_EXERCISE_
Output every line of the material exactly.

Segment Open

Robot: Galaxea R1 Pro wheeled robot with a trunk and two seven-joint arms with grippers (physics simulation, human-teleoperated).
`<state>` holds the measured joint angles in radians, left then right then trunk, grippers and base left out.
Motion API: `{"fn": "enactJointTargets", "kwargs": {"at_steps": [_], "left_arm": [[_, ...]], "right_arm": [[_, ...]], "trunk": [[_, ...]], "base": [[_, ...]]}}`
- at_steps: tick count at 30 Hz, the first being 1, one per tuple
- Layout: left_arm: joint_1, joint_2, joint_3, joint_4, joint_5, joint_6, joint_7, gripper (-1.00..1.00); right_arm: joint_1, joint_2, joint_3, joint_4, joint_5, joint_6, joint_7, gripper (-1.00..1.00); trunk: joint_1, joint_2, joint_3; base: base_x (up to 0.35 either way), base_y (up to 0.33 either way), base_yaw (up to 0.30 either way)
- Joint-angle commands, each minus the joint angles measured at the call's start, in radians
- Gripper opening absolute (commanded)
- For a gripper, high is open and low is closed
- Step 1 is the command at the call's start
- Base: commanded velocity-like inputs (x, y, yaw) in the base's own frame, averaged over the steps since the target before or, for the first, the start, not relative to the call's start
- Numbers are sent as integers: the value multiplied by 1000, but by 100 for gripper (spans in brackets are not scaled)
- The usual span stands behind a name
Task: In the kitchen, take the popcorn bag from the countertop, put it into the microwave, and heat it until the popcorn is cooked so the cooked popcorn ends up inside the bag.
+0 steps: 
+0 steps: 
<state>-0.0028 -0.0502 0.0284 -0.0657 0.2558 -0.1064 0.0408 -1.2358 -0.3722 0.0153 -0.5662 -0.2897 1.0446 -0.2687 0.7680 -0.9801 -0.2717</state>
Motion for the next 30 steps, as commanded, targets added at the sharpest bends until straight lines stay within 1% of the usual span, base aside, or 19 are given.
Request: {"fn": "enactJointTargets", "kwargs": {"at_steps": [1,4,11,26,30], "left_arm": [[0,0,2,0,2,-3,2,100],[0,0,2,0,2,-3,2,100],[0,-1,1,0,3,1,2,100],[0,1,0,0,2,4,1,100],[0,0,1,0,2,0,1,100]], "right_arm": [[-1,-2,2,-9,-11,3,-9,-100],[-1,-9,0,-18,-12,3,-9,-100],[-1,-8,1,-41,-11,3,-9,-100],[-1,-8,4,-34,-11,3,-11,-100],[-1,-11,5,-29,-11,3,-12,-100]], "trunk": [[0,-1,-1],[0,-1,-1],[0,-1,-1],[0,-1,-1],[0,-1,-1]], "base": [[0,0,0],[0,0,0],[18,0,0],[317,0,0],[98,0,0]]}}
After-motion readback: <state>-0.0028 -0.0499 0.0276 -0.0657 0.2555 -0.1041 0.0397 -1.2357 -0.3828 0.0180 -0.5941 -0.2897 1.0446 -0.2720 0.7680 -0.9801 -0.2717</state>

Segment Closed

_EXPECTED OUTPUT_
Robot: Galaxea R1 Pro wheeled robot with a trunk and two seven-joint arms with grippers (physics simulation, human-teleoperated).
`<state>` holds the measured joint angles in radians, left then right then trunk, grippers and base left out.
Motion API: `{"fn": "enactJointTargets", "kwargs": {"at_steps": [_], "left_arm": [[_, ...]], "right_arm": [[_, ...]], "trunk": [[_, ...]], "base": [[_, ...]]}}`
- at_steps: tick count at 30 Hz, the first being 1, one per tuple
- Layout: left_arm: joint_1, joint_2, joint_3, joint_4, joint_5, joint_6, joint_7, gripper (-1.00..1.00); right_arm: joint_1, joint_2, joint_3, joint_4, joint_5, joint_6, joint_7, gripper (-1.00..1.00); trunk: joint_1, joint_2, joint_3; base: base_x (up to 0.35 either way), base_y (up to 0.33 either way), base_yaw (up to 0.30 either way)
- Joint-angle commands, each minus the joint angles measured at the call's start, in radians
- Gripper opening absolute (commanded)
- For a gripper, high is open and low is closed
- Step 1 is the command at the call's start
- Base: commanded velocity-like inputs (x, y, yaw) in the base's own frame, averaged over the steps since the target before or, for the first, the start, not relative to the call's start
- Numbers are sent as integers: the value multiplied by 1000, but by 100 for gripper (spans in brackets are not scaled)
- The usual span stands behind a name
Task: In the kitchen, take the popcorn bag from the countertop, put it into the microwave, and heat it until the popcorn is cooked so the cooked popcorn ends up inside the bag.
+0 steps: 
+0 steps: 
<state>-0.0028 -0.0502 0.0284 -0.0657 0.2558 -0.1064 0.0408 -1.2358 -0.3722 0.0153 -0.5662 -0.2897 1.0446 -0.2687 0.7680 -0.9801 -0.2717</state>
Motion for the next 30 steps, as commanded, targets added at the sharpest bends until straight lines stay within 1% of the usual span, base aside, or 19 are given.
Request: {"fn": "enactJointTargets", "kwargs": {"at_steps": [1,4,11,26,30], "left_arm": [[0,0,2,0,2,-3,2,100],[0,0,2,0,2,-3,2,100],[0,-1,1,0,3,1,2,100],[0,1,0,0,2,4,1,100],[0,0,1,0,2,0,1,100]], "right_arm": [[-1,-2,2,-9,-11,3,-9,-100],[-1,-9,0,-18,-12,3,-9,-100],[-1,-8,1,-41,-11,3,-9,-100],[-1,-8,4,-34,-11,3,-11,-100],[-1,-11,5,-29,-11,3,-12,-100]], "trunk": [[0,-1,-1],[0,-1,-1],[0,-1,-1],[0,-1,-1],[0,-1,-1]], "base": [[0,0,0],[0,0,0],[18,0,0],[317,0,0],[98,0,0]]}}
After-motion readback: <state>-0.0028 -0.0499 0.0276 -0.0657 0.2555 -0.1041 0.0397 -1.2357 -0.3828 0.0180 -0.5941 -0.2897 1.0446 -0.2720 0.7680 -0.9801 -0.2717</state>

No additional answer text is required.